Les mémoires d’un bibliophile (L)
Jean-Baptiste Tenant de Latour (1779-1862) est qualifié, dans les dictionnaires, de bibliographe français. En 1846, il fut nommé bibliothécaire du roi Louis-Philippe Ier, au palais de Compiègne. Une charge qui était justifiée. La somme de ses connaissances a été réunie dans ses Mémoires d’un bibliophile, parue en 1861. Cet ouvrage se présente sous forme de lettres à une femme bibliophile (la comtesse de Ranc… [Le Masson de Rancé]), et se compose de nombreuses réflexions sur la bibliophilie, les écrivains et le monde des lettres. Nous reprenons, cet été, la publication de la Lettre IX consacrée aux « Écrivains du règne de Louis XIV ». BGF
BGF
« À la suite de Fénelon et de Bossuet viennent les noms du sévère Bourdaloue, du disert Fléchier, de Mascaron, dont le siège et la chaire sont si dignement occupés aujourd’hui, enfin de Massillon qui, par la date de ses principaux triomphes oratoires, notamment par la date de son immortel Petit Carême, aurait pu être réservé aux commencements du XVIIIe siècle, si son admirable perfection classique ne m’avait pas entraîné à le nommer ici, ce que j’aurais été porté à faire d’ailleurs pour ne pas briser le groupe de ces quatre orateurs hors de ligne, qui, avec des formes de style différentes et à divers degrés, surent revêtir les grandes vérités de la religion tantôt de l’éclat d’une haute éloquence, tantôt du simple charme du bien dire, mais toujours de la puissance irrésistible d’une profonde conviction.
Et dans un autre ordre d’esprit, surtout dans un autre ordre d’idées : La Bruyère, le grand peintre La Bruyère ; La Rochefoucauld, le profond La Rochefoucauld ; Saint-Evrernond, le sceptique Saint-Evremond. J’ai des deux premiers tout ce que j’ai pu recueillir d’éditions originales, et la plupart de celles qui, depuis, furent laborieusement employées à l’amélioration des textes. C’est surtout ainsi qu’on peut suivre avec un immense intérêt les progrès du talent, sous l’inspiration du génie. Quant au matériel des choses, choix des exemplaires, soins de reliure, tout a été fait d’entière convenance et d’ardente sympathie. Je n’ai rien à me reprocher. Je me suis un peu moins mis en frais pour Saint-Evremond. J’ai dû m’en tenir à la meilleure édition des douze volumes d’un auteur qui n’a été un remarquable écrivain que dans, un petit nombre de pages, quoiqu’il n’en demeure pas moins une étonnante individualité.
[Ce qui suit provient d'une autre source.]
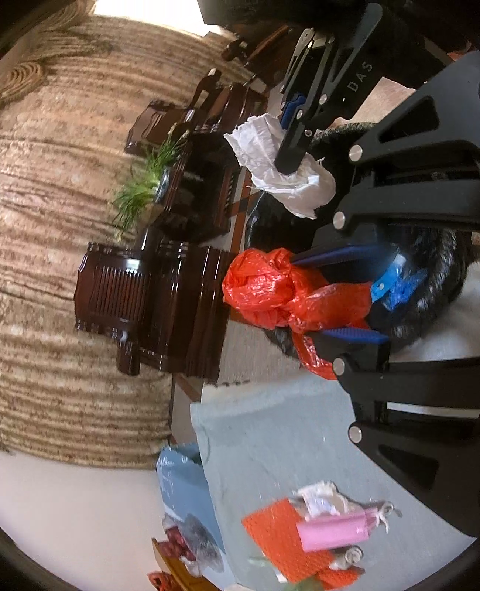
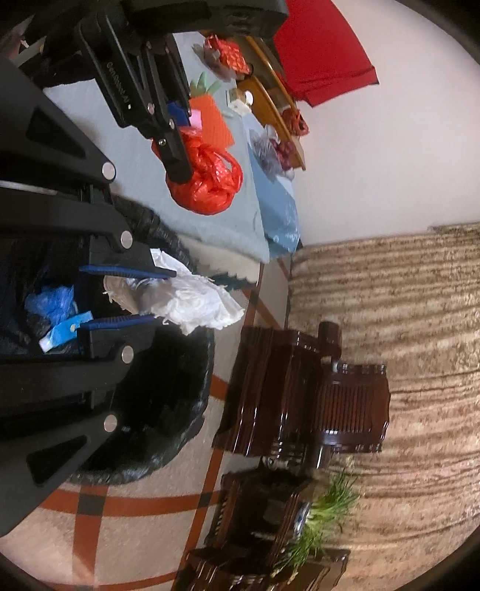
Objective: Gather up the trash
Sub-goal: 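Move both tools over the bin and release the red bag and tissue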
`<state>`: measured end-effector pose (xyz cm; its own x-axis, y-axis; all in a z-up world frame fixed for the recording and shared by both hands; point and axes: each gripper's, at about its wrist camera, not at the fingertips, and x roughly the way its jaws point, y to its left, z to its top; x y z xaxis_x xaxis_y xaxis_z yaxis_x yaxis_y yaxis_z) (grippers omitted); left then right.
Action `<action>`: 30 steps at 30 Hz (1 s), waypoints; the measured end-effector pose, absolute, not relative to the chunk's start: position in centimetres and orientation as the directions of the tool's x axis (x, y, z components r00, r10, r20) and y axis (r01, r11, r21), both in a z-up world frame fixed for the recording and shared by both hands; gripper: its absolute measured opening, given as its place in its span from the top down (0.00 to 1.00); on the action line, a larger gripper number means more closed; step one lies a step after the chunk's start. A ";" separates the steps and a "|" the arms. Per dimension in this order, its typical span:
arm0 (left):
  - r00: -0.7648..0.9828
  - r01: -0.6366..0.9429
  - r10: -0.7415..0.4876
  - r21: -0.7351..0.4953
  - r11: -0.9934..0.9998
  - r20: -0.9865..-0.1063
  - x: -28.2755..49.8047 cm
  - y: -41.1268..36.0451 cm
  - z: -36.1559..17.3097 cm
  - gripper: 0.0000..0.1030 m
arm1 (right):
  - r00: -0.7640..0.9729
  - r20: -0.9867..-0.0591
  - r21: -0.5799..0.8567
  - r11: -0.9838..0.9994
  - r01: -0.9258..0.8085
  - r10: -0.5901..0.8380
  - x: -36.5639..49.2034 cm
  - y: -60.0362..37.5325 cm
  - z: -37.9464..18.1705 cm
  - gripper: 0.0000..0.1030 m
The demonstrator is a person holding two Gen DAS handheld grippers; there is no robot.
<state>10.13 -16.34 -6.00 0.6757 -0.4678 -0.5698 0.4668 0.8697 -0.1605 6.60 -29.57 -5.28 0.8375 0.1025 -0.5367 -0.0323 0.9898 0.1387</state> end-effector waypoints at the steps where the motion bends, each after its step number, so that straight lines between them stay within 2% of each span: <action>1: 0.670 0.474 -0.473 -0.160 0.866 -0.572 10.1 -16.7 -6.2 0.72 | 0.836 -0.539 0.139 0.990 -0.026 0.098 6.5 -29.8 -5.4 0.83; 14: 0.588 0.529 -0.506 -0.173 0.831 -0.631 11.1 -20.2 -9.6 0.72 | 0.788 -0.616 0.130 0.989 0.069 0.026 6.2 -32.5 -8.6 0.82; 17: 0.573 0.533 -0.515 -0.187 0.825 -0.638 11.3 -20.3 -10.1 0.61 | 0.771 -0.637 0.119 0.989 0.087 0.008 6.2 -32.8 -9.2 0.76; 19: 0.567 0.533 -0.522 -0.200 0.823 -0.638 11.3 -20.3 -10.1 0.52 | 0.766 -0.642 0.110 0.989 0.097 -0.004 6.1 -32.8 -9.4 0.69; 21: 0.569 0.526 -0.521 -0.205 0.825 -0.636 11.3 -20.1 -10.2 0.42 | 0.762 -0.647 0.100 0.989 0.112 -0.021 6.0 -33.1 -9.5 0.39; 26: 0.603 0.487 -0.494 -0.202 0.850 -0.626 11.2 -18.3 -9.7 0.27 | 0.769 -0.637 0.096 0.985 0.141 -0.048 5.8 -33.2 -9.4 0.13; 30: 0.662 0.442 -0.443 -0.162 0.882 -0.605 10.8 -16.1 -8.7 0.18 | 0.793 -0.609 0.125 0.985 0.120 -0.020 5.7 -32.4 -8.7 0.08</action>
<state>10.84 -16.12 -8.74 0.6617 -0.4429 -0.6050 0.4424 0.8821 -0.1619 5.70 -32.44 -8.66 0.7926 -0.0196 -0.6095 0.1204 0.9848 0.1249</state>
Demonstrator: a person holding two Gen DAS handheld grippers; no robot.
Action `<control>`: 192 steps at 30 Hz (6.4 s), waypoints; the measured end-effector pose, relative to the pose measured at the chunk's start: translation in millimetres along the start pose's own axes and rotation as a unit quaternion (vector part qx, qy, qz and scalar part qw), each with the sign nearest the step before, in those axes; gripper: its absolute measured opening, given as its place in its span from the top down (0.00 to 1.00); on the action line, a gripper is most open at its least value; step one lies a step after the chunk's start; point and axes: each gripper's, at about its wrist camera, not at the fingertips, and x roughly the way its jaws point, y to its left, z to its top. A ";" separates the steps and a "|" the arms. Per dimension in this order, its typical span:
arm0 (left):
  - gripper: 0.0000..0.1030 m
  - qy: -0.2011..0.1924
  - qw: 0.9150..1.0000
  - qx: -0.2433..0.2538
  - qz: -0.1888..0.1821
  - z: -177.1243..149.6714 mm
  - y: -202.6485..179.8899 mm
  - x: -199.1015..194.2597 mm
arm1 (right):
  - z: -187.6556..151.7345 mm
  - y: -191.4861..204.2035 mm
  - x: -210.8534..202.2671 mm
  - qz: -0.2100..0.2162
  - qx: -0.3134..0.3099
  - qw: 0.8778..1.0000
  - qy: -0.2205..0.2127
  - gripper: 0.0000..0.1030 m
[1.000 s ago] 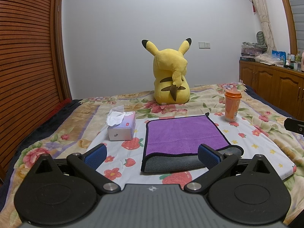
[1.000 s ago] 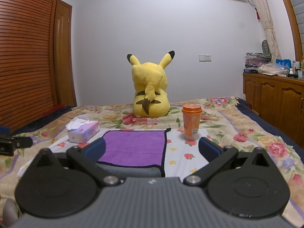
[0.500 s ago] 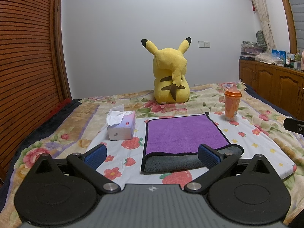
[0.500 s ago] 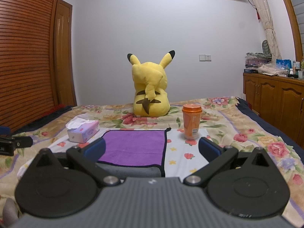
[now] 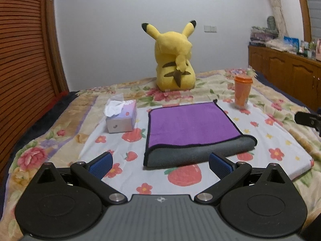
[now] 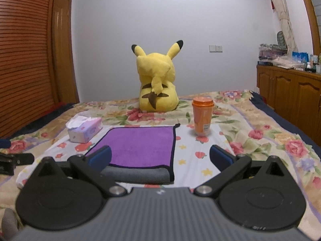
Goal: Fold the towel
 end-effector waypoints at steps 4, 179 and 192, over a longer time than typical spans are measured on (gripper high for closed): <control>0.00 0.008 1.000 0.017 -0.004 -1.5 -5.3 4.2 | 0.3 -0.8 6.6 -0.001 0.003 1.000 0.009 0.00; 0.94 0.100 0.988 -0.073 -0.096 29.7 48.9 180.4 | 0.0 -36.5 173.4 0.113 0.005 0.979 0.167 0.96; 0.94 0.083 0.989 -0.071 -0.098 41.5 48.3 178.7 | 8.8 -34.2 171.2 0.118 0.004 0.983 0.143 0.96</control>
J’ai le Roman bourgeois du satirique Furetière, la première et curieuse édition. Ce n’est point parce que je viens de nommer La Rochefoucauld que j’évoque ici le souvenir de deux femmes dont la société charma et embellit ses derniers jours ; c’est parce que je ne vois guère d’écrivain que, pour l’élégance, pour la variété, quelquefois pour l’énergie du style, il convienne de placer avant Madame de Lafayette et l’illustre Sévigné : Pourquoi n’y joindrais-je pas Madame de Maintenon ?
J’ai de la première et de la seconde les collections les plus soignées et les plus complètes ; et, puisque j’ai touché à des auteurs de Mémoires, c’est-à-dire à La Rochefoucauld, à Madame de Lafayette, à Madame de Sévigné qui, elle-même, nous a donné, dans ses Lettres, d’admirables Mémoires, mentionnons-en d’autres qui ont tous plus ou moins de droits à être nommés ici. Mentionnons l’ami de Madame de Caumartin, de Madame de Grignan et de sa mère, cet éloquent, cet impossible Cardinal de Retz, je dis impossible, car ce qu’on soupçonnait de ses vues, de ses moyens d’action, de ses actes intimes, qui jamais eût osé l’avouer aussi effrontément, même à la plus sûre amitié. J’ai l’édition la plus belle et la plus recherchée (Amsterdam, Frédéric Bernard, 1731-1738). J’ai aussi celle où, depuis, les plus étranges passages ont été rétablis. J’ai enfin l’édition de Genève (Barillot, 1751) : la première a été remarquablement reliée par Derome le jeune ».